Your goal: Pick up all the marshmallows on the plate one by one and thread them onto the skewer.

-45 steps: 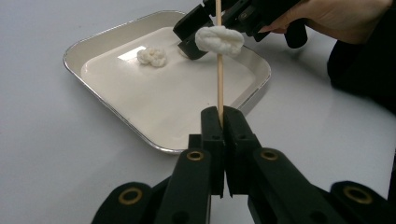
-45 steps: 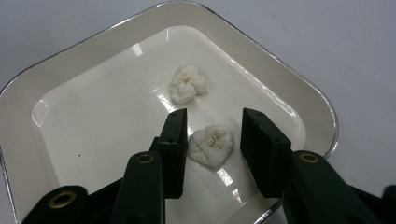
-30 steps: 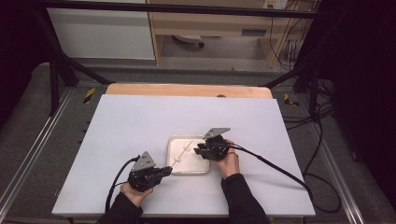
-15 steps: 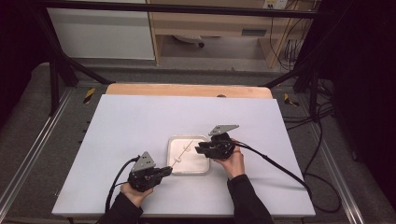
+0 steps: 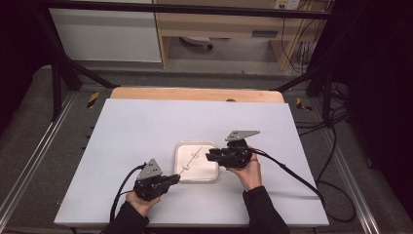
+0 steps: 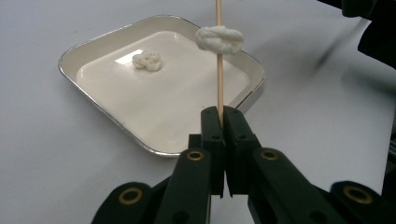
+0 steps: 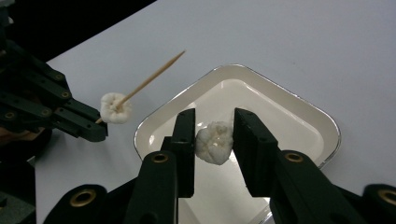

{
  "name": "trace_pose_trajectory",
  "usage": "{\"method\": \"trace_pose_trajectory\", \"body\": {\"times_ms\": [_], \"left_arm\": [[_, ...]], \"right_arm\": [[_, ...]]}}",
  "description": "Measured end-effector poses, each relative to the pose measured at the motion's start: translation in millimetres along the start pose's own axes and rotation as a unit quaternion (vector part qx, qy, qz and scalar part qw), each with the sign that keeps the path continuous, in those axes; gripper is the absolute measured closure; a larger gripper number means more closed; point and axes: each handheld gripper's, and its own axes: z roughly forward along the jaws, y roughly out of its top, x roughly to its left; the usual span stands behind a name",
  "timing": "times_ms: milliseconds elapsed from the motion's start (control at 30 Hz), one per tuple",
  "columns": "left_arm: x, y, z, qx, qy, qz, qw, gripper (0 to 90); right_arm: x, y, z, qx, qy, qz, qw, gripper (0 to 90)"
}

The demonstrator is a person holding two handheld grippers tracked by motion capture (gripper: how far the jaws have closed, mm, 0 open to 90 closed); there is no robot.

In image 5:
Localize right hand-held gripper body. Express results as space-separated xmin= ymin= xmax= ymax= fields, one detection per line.
xmin=220 ymin=130 xmax=261 ymax=169

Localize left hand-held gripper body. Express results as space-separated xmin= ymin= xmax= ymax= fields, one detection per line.
xmin=133 ymin=158 xmax=169 ymax=202

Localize white square tray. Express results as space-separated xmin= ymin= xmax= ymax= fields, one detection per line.
xmin=173 ymin=140 xmax=220 ymax=182

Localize thin wooden skewer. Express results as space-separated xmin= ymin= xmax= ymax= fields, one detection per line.
xmin=177 ymin=146 xmax=204 ymax=178

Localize person's left hand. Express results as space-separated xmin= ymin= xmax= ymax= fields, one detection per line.
xmin=126 ymin=190 xmax=162 ymax=218

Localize person's right hand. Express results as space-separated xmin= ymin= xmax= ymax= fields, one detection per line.
xmin=227 ymin=152 xmax=263 ymax=192

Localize white table board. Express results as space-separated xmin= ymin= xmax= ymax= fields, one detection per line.
xmin=53 ymin=98 xmax=329 ymax=227

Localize wooden table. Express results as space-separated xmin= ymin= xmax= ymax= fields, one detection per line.
xmin=110 ymin=87 xmax=285 ymax=104

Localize yellow black tape strip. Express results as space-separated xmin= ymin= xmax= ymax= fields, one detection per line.
xmin=295 ymin=97 xmax=313 ymax=112
xmin=86 ymin=92 xmax=100 ymax=109

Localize office chair base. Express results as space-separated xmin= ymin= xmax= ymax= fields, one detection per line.
xmin=179 ymin=36 xmax=214 ymax=51

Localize grey desk label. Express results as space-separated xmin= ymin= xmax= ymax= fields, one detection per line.
xmin=251 ymin=29 xmax=280 ymax=39

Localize light wooden desk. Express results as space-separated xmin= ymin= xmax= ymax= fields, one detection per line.
xmin=152 ymin=0 xmax=335 ymax=71

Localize white cabinet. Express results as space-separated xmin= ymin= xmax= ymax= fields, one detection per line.
xmin=48 ymin=8 xmax=163 ymax=63

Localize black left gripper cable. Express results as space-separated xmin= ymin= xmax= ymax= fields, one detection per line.
xmin=109 ymin=163 xmax=148 ymax=224

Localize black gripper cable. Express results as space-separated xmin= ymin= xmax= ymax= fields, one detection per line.
xmin=249 ymin=147 xmax=357 ymax=224
xmin=109 ymin=163 xmax=148 ymax=224

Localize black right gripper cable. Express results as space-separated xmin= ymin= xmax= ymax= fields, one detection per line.
xmin=249 ymin=147 xmax=357 ymax=224

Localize bundle of black floor cables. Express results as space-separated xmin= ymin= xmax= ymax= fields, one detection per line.
xmin=293 ymin=82 xmax=352 ymax=137

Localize aluminium floor rail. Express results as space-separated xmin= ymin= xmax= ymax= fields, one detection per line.
xmin=0 ymin=93 xmax=78 ymax=222
xmin=324 ymin=130 xmax=382 ymax=234

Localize hanging black cables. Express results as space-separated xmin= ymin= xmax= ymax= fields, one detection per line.
xmin=281 ymin=0 xmax=329 ymax=74

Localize black metal frame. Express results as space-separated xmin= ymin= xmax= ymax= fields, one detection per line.
xmin=32 ymin=0 xmax=337 ymax=122

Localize white wall power outlet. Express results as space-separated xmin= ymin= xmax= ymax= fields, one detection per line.
xmin=274 ymin=0 xmax=300 ymax=10

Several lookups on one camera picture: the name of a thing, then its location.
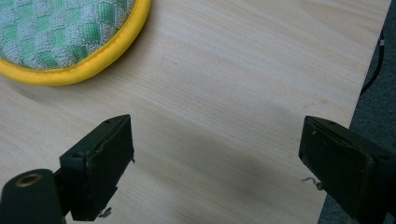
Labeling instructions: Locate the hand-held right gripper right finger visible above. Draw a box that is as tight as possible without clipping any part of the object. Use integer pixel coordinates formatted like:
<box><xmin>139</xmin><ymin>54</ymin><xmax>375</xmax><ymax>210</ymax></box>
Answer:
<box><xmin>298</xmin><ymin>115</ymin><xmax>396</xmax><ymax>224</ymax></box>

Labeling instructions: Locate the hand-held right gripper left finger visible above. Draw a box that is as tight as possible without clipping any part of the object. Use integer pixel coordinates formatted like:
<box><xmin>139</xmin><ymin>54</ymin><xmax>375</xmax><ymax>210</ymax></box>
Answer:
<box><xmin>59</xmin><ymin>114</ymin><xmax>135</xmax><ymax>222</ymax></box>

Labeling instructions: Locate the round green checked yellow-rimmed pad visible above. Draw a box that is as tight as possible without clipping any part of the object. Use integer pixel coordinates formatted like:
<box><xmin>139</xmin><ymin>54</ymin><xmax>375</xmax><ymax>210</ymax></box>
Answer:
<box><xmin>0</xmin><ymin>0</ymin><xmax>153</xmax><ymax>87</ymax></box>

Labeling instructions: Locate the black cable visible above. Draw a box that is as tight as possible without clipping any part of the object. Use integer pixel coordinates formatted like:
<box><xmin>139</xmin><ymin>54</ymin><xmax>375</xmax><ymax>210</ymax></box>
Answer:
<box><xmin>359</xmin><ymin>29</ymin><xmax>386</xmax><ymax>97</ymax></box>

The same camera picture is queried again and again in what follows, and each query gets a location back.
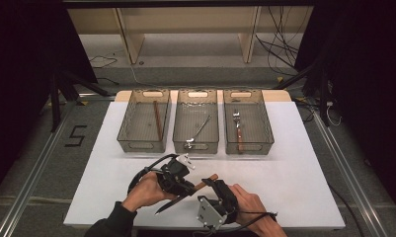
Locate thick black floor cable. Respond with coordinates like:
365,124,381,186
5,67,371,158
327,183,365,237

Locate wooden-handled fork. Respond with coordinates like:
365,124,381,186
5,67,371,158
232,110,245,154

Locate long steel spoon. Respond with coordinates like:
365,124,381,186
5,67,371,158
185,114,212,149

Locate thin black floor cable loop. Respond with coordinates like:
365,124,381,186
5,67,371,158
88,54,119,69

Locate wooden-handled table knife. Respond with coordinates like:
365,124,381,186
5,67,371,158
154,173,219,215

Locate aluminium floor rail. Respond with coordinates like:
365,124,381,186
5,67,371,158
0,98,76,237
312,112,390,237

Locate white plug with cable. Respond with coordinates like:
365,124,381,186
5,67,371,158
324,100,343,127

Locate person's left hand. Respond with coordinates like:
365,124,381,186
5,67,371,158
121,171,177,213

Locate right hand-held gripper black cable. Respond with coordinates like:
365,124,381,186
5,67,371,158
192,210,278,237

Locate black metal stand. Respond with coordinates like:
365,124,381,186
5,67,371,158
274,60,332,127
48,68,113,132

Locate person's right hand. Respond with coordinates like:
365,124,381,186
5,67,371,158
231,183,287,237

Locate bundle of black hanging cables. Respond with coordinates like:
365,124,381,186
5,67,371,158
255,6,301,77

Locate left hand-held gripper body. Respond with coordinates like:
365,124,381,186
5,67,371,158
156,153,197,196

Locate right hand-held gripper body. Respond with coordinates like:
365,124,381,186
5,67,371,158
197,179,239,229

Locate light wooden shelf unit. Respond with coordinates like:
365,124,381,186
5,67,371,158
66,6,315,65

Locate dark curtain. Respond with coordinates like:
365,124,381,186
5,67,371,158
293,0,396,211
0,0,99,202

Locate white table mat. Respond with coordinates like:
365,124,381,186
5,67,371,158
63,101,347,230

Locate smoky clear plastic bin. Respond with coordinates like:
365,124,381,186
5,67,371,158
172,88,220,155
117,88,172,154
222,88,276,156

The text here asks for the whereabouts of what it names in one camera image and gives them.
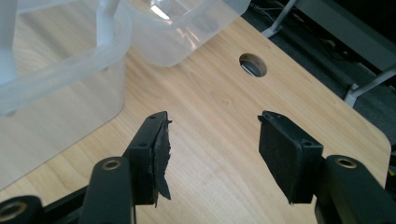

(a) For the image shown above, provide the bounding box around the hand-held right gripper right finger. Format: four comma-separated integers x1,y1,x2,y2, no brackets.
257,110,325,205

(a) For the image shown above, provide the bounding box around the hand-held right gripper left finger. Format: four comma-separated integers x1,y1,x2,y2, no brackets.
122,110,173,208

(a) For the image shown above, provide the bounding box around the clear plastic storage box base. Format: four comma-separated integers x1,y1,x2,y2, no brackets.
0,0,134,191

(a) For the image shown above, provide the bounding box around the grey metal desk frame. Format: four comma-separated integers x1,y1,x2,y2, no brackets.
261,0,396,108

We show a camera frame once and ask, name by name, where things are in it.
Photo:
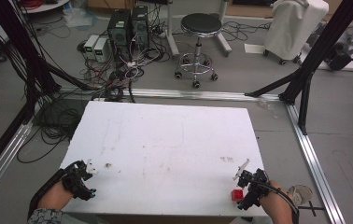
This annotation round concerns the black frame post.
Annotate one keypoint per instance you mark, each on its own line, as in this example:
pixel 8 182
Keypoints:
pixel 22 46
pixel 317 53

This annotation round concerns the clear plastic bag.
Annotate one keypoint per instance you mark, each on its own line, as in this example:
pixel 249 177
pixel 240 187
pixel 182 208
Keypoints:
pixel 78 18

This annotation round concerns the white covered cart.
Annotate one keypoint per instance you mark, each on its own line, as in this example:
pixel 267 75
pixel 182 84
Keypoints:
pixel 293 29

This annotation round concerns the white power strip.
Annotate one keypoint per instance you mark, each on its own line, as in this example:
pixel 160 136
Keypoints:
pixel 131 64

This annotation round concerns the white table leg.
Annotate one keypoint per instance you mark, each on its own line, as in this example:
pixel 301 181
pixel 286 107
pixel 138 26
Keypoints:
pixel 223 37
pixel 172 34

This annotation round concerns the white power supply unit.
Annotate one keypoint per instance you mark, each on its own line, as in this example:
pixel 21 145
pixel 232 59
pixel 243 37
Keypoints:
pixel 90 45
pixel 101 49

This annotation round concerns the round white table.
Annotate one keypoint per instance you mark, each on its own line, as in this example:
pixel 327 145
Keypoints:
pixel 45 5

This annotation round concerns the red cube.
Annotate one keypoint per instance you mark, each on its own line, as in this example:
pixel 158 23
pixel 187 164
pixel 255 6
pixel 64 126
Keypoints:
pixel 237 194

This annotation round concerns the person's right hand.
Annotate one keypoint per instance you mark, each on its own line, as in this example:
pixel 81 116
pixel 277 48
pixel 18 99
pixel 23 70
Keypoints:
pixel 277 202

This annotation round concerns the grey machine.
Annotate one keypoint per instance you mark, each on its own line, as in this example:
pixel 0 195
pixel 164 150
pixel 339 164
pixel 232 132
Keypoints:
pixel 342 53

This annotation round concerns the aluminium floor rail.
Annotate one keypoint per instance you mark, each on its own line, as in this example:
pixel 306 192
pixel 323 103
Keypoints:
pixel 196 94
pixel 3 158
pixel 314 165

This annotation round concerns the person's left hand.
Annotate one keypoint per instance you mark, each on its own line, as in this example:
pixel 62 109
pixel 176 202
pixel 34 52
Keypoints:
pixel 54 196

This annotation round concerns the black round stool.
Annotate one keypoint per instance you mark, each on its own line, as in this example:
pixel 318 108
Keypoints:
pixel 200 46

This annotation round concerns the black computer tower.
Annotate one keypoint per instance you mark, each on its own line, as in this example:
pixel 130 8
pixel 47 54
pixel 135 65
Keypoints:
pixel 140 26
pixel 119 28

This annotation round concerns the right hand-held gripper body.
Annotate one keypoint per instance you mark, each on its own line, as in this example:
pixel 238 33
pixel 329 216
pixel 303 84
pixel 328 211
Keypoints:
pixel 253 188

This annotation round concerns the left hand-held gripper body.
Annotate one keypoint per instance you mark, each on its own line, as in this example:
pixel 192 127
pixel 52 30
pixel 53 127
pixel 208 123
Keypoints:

* * *

**THE PROBLEM**
All lines above that include the word "part" should be located and copied.

**REPLY TO THE TASK**
  "description": "Measured end-effector poses, each relative to the pose measured at the motion's start: translation in millimetres along the start pose's own axes and rotation as a unit quaternion (vector part qx, qy, qz and scalar part qw), each with the sign that keeps the path continuous, in those axes; gripper is the absolute measured closure; a larger gripper number means more closed; point and axes: each handheld gripper's, and its own axes: z roughly forward along the jaws, y roughly out of its top, x roughly to its left; the usual span stands behind a name",
Labeling instructions: Locate the hand-held right gripper right finger visible above. Draw a box that is as tight as possible without clipping any part of the object. Use integer pixel coordinates formatted like:
Labeling instructions: Locate the hand-held right gripper left finger visible above. Draw a box that is as tight as possible without clipping any part of the object. Use integer pixel coordinates formatted like:
Labeling instructions: Locate the round green checked yellow-rimmed pad visible above. Draw a box that is as tight as possible without clipping any part of the object. Use integer pixel coordinates formatted like:
Labeling instructions: Locate the black cable visible above. Draw a box that is as tight as possible without clipping any part of the object. Use integer pixel coordinates formatted like:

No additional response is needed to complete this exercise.